In the Voynich research world, several transcriptions of the Voynich Manuscript’s baffling text have been made. Arguably the most influential of these is EVA: this originally stood for “European Voynich Alphabet”, but was later de-Europeanized into “Extensible Voynich Alphabet”.

The Good Things About EVA

EVA has two key aspects that make it particularly well-adapted to Voynich research. Firstly, the vast majority of Voynichese words transcribed into EVA are pronouncable (e.g. daiin, qochedy, chodain, etc): this makes them easy to remember and to work with. Secondly, it is a stroke-based transcription: even though there are countless ways in which the inidvidual strokes could possibly be joined together into glyphs (e.g. ch, ee, ii, iin) or parsed into possible tokens (e.g. qo, ol, dy), EVA does not try to make that distinction – it is “parse-neutral”.
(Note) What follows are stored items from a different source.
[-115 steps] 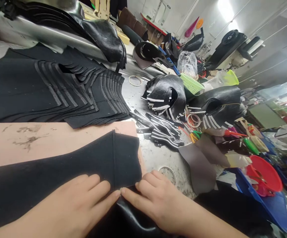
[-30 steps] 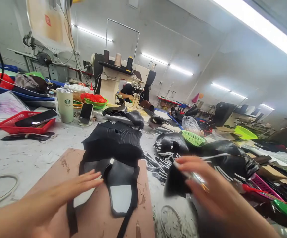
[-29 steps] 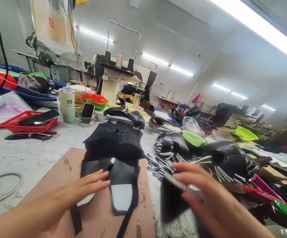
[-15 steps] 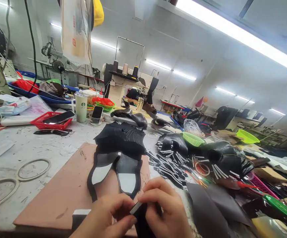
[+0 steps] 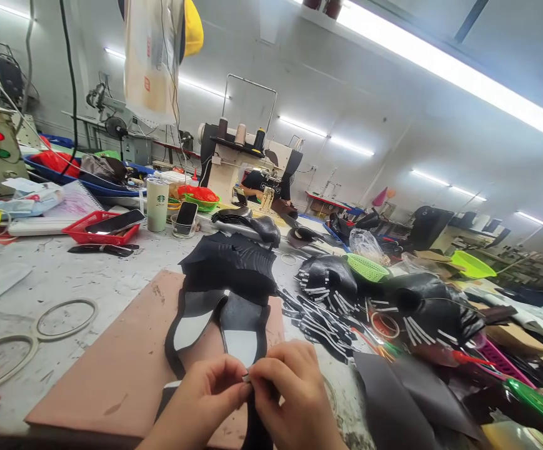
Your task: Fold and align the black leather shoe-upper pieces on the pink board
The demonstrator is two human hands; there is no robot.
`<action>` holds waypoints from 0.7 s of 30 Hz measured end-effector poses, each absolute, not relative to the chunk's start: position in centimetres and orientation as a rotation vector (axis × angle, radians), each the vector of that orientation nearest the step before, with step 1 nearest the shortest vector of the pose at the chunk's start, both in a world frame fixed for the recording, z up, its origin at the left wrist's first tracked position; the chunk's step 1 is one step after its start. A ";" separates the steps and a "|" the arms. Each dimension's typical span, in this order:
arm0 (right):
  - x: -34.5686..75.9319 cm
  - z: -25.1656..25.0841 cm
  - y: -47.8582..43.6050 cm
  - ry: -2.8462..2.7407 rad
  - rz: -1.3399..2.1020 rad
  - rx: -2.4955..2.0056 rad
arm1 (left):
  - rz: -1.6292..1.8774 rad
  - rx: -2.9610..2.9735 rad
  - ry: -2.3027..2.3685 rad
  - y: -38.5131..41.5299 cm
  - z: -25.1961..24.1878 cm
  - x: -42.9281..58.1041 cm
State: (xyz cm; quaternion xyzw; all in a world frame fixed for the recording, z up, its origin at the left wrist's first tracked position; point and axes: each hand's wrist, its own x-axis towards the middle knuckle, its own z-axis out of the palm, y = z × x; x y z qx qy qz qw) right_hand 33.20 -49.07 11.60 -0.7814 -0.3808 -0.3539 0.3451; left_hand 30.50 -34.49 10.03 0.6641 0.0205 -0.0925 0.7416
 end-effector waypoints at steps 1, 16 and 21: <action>33.3 11.7 -49.2 -1.007 -0.927 -2.039 | -0.196 1.440 0.059 -34.6 10.0 30.5; 34.5 12.2 -48.6 -1.055 -1.248 -2.131 | -0.002 1.973 -0.128 -34.6 11.9 31.5; 33.9 9.6 -48.5 -0.860 -1.054 -2.006 | -0.108 1.933 -0.076 -34.4 11.3 31.6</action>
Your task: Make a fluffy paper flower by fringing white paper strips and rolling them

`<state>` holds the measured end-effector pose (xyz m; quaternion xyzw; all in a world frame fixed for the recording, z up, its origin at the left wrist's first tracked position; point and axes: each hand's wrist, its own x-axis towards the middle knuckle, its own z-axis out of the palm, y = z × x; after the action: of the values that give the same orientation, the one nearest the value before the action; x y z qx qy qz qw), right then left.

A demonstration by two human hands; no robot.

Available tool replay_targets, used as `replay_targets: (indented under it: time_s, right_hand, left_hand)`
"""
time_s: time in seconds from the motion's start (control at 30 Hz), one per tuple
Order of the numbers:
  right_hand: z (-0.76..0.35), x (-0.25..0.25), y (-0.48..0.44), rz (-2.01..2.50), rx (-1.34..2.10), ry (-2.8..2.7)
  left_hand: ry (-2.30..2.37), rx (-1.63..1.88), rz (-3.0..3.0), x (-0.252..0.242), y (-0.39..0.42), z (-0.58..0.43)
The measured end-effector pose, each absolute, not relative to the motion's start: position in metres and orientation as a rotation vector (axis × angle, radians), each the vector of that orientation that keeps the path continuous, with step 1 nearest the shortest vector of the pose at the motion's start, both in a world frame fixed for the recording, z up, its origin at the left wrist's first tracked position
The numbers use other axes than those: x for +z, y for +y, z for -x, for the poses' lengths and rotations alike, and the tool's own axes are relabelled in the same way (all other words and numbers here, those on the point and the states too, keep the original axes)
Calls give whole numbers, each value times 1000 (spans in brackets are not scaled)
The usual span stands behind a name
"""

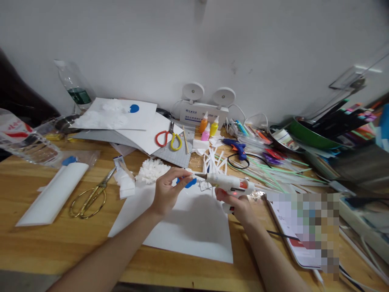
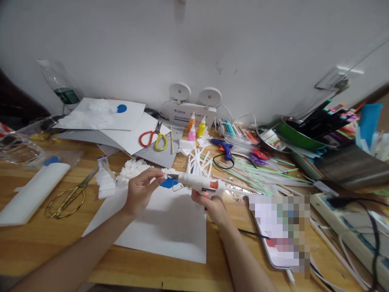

Thanks to these two aspects, EVA has become the central means by which Voynich researchers trying to understand its textual mysteries converse. In those terms, it is a hugely successful design.

The Not-So-Good Things About EVA

In retrospect, some features of EVA’s design are quite clunky:
* Using ‘s’ to code both for the freestanding ‘s’-shaped glyph and for the left-hand half of ‘sh’
* Having two ways of coding ligatures (either with round brackets or with upper-case letters)
* Having so many extended characters, many of which are for shapes that appear exactly once

There are other EVA design limitations that prevent various types of stroke from being captured:
* Having only limited ways of encoding the various ‘sh’ “plumes” (this particularly annoyed Glen Claston)
* Having no way of encoding the various ‘s’ flourishes (this also annoyed Glen)
* Having no way of encoding various different ‘-v’ flourishes (this continues to annoy me)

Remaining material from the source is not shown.